My other hobby is radio control aviation. And since the weather is too bad to get my helicopters out, I decided to get something I could fly indoors. So I bought me the worlds smallest radio controlled nano quadcopter. :lol: :lol:


----------



## ggoldy (Dec 18, 2014)

JMichael said:


> My other hobby is radio control aviation. And since the weather is too bad to get my helicopters out, I decided to get something I could fly indoors. So I bought me the worlds smallest radio controlled nano quadcopter. :lol: :lol:


Hmmm, interesting. Does a ceiling fan push it around?


----------



## rscottp (Dec 18, 2014)

I got myself a 40" Smart TV.


----------



## JMichael (Dec 18, 2014)

ggoldy said:


> JMichael said:
> 
> 
> > My other hobby is radio control aviation. And since the weather is too bad to get my helicopters out, I decided to get something I could fly indoors. So I bought me the worlds smallest radio controlled nano quadcopter. :lol: :lol:
> ...



It's in the mail so I don't know anything other than what I read at this point. There are some videos on youtube that might answer that question. Search for CX 10 or CX-10


----------



## paper (Dec 18, 2014)

JMichael said:


> It's in the mail so I don't know anything other than what I read at this point. There are some videos on youtube that might answer that question. Search for CX 10 or CX-10



=D> Very neat and the reviews sure like it!! And less than $25, it looks like a really neat unit..


----------



## Jim (Dec 18, 2014)

That is awesome! :LOL2: 

[youtube]IIesP135GcA[/youtube]


----------



## JL8Jeff (Dec 18, 2014)

I found a brand new power trim setup with wiring, relays and switch for my 94 Mercury 60/45 jet on Ebay. I weigh 150 lbs and it took all my weight with both feet against the transom to tilt the motor. I keep the boat in the water from Apr - Oct so it was worth it.


----------



## bcbouy (Dec 18, 2014)

i've started gearing up for next years fishing/camping trips, so i got a 9500 lb winch,xrc black box to mount it in,a front mount cargo carrier and 2 front mount receivers.looking forward to some really out of the way backroad trips this year.


----------



## Y_J (Dec 19, 2014)

Since my computer croaked almost two months ago, I'm having a brand new computer built for me to pick up on the 24th.  :wink: =D> 
8 gb of Ram, 480 gb SSD (Solid State Drive), a 1 tb 7200 rpm hard drive. I'll add in my current video card (which has 2 gb of ram and HDMI and dual monitor support itself).
I can't wait. I've been plinking on this tablet far to long.
Merry Christmas to me.


----------



## RStewart (Dec 19, 2014)

Nothing yet, but I will gather the materials to redo my boat. I did the mods in 09 & want to change it up.


----------



## Keystone (Dec 20, 2014)

:mrgreen:


----------



## Jim (Dec 21, 2014)

Wow keystone! That is sweet.


----------



## New River Rat (Dec 21, 2014)

I walked out of a job back in April (Hanes) that incorporated not only upper management idiots, but middle management idiots as well. There were times in my life that it was necessary that I tolerate these.....no longer. I'm at an age that I don't give a shit about cooperate America and it's "mission", so I refuse to tolerate it, I refuse to be talked down to. I have done handy-man-type chores for local widows off and on since. Can't believe how grateful these ladies are when they find someone that is willing to do their small jobs. Anyway, that kinda ended Friday.

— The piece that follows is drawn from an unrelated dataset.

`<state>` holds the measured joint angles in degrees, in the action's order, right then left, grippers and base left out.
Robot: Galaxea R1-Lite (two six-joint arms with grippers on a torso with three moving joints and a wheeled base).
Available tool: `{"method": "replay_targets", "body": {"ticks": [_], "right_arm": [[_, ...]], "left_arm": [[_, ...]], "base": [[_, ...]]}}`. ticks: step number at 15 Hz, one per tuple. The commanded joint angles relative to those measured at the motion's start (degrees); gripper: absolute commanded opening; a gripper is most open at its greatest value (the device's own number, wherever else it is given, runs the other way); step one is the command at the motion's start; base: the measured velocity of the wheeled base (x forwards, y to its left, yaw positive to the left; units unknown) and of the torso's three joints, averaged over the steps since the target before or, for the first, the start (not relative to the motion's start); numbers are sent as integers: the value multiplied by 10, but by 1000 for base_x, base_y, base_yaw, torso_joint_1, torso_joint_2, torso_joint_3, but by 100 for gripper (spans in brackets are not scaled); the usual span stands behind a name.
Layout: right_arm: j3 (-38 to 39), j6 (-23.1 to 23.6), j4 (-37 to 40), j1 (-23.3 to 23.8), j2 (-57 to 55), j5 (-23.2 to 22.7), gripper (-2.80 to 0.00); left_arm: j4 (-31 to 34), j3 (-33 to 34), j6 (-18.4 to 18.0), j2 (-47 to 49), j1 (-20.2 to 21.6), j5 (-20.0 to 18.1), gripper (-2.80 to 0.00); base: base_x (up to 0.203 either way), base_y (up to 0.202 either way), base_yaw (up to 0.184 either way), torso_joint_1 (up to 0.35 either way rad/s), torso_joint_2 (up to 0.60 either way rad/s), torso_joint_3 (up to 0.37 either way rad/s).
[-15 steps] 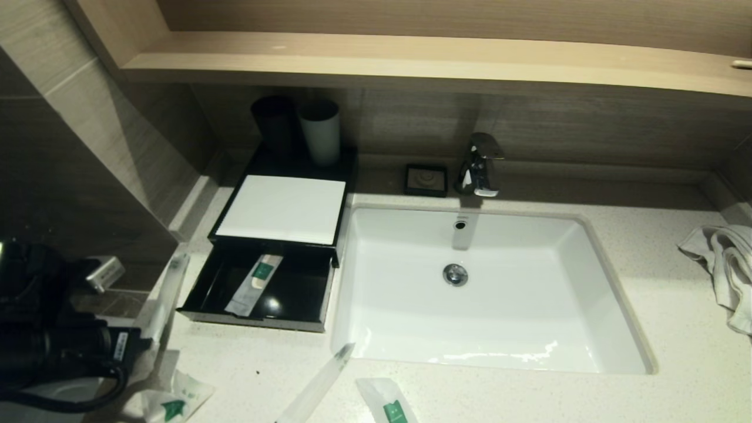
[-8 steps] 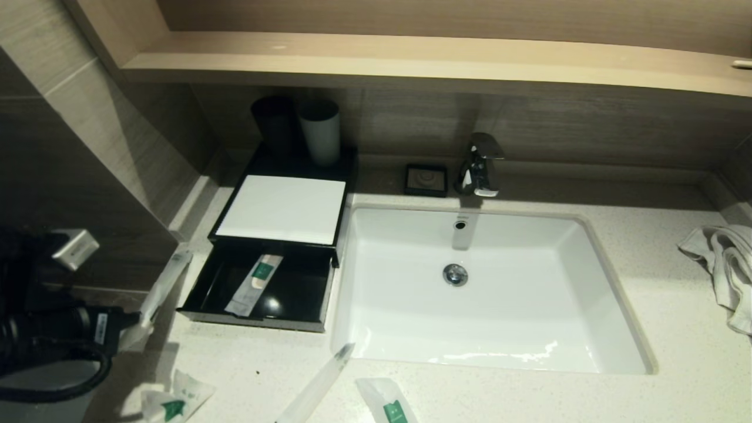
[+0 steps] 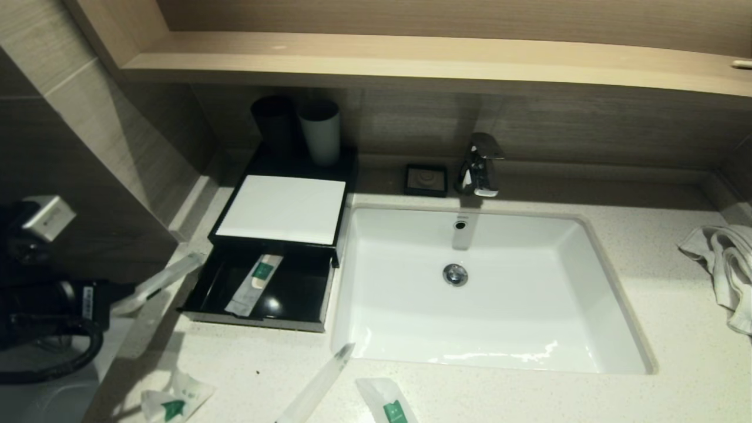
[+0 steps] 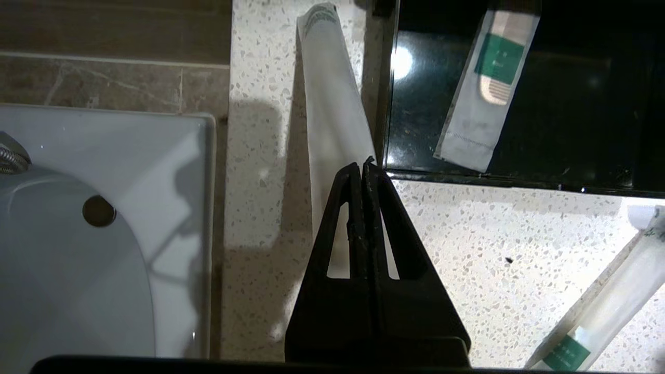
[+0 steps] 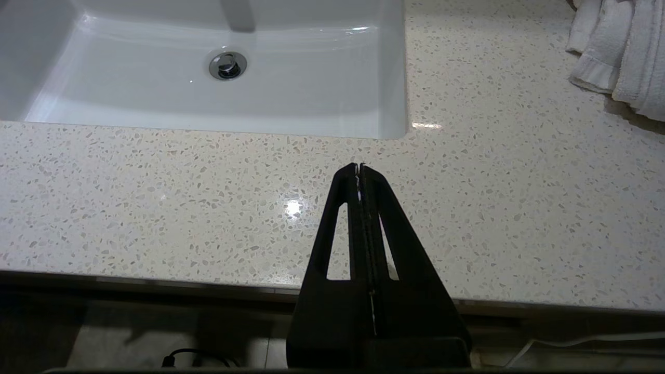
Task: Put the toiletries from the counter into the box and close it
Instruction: Pick up the bathroom toiletry
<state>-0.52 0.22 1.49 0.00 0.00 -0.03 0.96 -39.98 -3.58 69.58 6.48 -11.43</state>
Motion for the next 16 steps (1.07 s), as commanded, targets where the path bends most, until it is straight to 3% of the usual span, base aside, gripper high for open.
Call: {"method": "replay_targets", "body": {"ticks": [1,6,16], "right_arm": [[0,0,0,0,0,-1,-280],[0,0,0,0,0,-1,-280],[0,0,0,0,0,-1,-280]], "left_arm": [[0,-10,1,-10,-2,-1,-280],[1,-28,3,-15,-11,-1,-280],[2,19,-3,70,-12,23,-280]], "base": [[0,0,0,0,0,0],[0,0,0,0,0,0],[0,0,0,0,0,0]]}}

In September 2009, my job at PHCC ended due to a budget cut. This may have been the best working gig I have ever had, short of guiding. I received a phone call from the coordinator of PHCC's satellite campus in Stuart, asking if I was still interested in a job I had applied for and interviewed for some time back. It was basically the exact job i did in Martinsville (45 minute drive). I accepted and now have a 5 mile commute. Start after the first of the year.


Merry friggin' Christmas, everybody!!!!!


Sammy Claus


----------



## Keystone (Dec 21, 2014)

Jim said:


> Wow keystone! That is sweet.



Yes it is. Still working on the price with the dealer, but between the two I will have one of them give me the price I want. I'm riding a 2009 Tri Glide right now that has a bit over 60k on it. Trading that in and going back to a "basic" ride again.


And Merry friggin' Christmas to you too Sammy Claus!!!!!!


----------